No picture belongs in the answer, which must hold exactly the lines from the one with "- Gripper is" through the final line below.

BEGIN DATA

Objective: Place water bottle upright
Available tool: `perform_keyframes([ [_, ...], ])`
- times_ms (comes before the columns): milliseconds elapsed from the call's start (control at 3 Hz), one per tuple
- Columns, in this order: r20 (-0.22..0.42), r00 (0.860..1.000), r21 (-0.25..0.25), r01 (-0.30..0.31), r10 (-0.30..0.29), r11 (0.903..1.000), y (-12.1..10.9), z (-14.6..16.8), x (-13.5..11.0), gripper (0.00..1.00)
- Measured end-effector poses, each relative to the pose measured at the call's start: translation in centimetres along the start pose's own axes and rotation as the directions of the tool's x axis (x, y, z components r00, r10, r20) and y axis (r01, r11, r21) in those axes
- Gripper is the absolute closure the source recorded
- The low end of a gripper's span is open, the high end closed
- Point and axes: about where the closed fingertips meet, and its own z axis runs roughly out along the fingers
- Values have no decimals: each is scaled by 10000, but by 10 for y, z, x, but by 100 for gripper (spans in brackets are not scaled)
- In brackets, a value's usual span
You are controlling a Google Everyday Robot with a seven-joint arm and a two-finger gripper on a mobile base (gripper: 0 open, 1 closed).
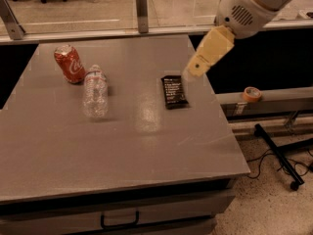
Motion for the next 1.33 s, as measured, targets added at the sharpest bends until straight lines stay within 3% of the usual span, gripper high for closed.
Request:
perform_keyframes([
  [333,123,9891,108,-1468,1466,9891,-11,18,-25,0],
  [667,134,9726,73,-2322,2321,9726,-9,18,-28,0],
  [1000,479,9677,-540,-2449,2475,9680,-14,15,-26,0],
  [1333,781,9498,-1881,-2842,3028,9401,-13,11,-48,0],
])
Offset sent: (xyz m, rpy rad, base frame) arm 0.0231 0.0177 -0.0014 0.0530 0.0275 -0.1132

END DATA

#### [SOLUTION BELOW]
- Gripper is the absolute closure the source recorded
- The low end of a gripper's span is open, the high end closed
- Point and axes: about where the closed fingertips meet, and its own z axis runs roughly out along the fingers
- Values have no decimals: each is scaled by 10000, but by 10 for y, z, x, but by 100 for gripper (spans in brackets are not scaled)
- In brackets, a value's usual span
You are controlling a Google Everyday Robot with a seven-joint arm and a two-finger gripper on a mobile base (gripper: 0 open, 1 closed).
Motion for the next 1.33 s, as measured, targets added at the sharpest bends until straight lines stay within 3% of the usual span, gripper high for closed.
Request:
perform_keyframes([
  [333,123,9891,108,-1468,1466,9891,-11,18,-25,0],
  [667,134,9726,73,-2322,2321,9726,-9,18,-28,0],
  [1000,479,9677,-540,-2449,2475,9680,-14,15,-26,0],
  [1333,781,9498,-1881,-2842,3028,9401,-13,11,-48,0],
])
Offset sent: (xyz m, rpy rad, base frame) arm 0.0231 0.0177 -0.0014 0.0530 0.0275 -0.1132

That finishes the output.